Зеркало темное, отражения нет, или есть, но теряется, тонет в черной глубине стекла. Но уж лучше туда глядеть, чем в бесцветные глаза Ижицына.
– Наталья Григорьевна вас не любит и никогда не любила. – Откуда это вырвалось? И зачем? Проще было бы уйти тихо и без скандала.
– Не вам судить об этом, – тихо ответил Ижицын.
– А кому? Вам? Вот, узнаете? – Ненужный теперь ангел стал аккурат перед зеркалом, где отразился мутно-розовым, расплывчатым пятном.
– Вы еще и вор. – Ижицын нежно коснулся фигурки.
– А вы клятвопреступник, двоеженец. Она знает, не сомневайтесь, она сделала свой выбор. – И ни слова лжи. Знает. И выбор сделала. Мир праху ее. – Что бы вы теперь ни говорили, с вами она не останется.

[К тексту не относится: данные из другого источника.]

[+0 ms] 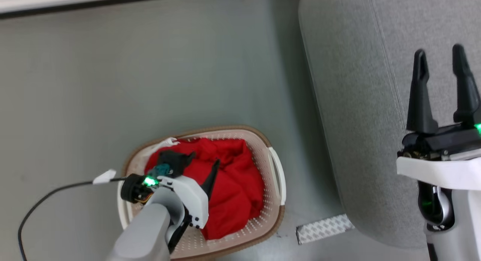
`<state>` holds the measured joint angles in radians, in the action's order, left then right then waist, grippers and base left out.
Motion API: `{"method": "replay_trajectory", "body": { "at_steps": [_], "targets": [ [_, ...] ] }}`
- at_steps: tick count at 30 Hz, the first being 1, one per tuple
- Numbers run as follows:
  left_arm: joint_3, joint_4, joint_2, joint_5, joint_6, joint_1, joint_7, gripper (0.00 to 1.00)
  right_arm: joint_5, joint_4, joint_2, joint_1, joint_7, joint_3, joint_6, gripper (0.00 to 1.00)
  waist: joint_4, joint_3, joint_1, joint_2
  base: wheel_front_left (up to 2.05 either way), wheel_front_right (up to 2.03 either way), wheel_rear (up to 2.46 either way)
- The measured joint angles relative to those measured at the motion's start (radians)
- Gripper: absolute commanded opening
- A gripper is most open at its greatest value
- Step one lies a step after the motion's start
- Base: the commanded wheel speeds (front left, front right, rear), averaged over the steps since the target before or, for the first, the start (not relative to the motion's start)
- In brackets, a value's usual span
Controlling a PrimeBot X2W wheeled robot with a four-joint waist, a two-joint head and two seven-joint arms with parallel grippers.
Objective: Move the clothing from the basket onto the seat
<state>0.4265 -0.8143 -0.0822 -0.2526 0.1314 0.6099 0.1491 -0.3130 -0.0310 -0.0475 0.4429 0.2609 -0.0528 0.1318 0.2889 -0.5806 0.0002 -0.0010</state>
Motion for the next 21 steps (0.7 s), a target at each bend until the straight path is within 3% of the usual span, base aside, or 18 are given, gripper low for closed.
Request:
{"method": "replay_trajectory", "body": {
  "at_steps": [8, 21],
  "targets": [
    [0.204, -0.154, -0.053, -0.084, 0.0, 0.131, -0.09, 1.0, -0.012, -0.045, 0.001, 0.048, 0.0, 0.004, 0.0, 1.0, 0.042, -0.12, 0.0, 0.0, 0.0, 0.0, 0.0],
    [0.403, -0.303, -0.119, -0.205, 0.0, 0.278, -0.251, 1.0, -0.049, -0.116, 0.0, 0.095, 0.0, 0.002, 0.0, 1.0, 0.117, -0.279, -0.0001, 0.0, 0.0, 0.0, 0.0]
  ]
}}
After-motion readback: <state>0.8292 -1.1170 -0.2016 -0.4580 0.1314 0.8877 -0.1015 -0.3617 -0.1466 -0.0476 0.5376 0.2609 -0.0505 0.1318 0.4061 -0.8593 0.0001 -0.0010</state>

Снова правда. Уже не осталась, ни с ним, ни с Ольховским.
– Что ж, Сергей Владимирович, тогда мне остается лишь одно. – На стол легли два револьвера, до того одинаковые, что вдруг подумалось – невозможно подобное сходство, один из них – отражение другого, то самое, украденное из зеркала. Поэтому в нем больше ничего и не отражается. Даже ангел. – Стреляемся. С двадцати шагов. Сейчас.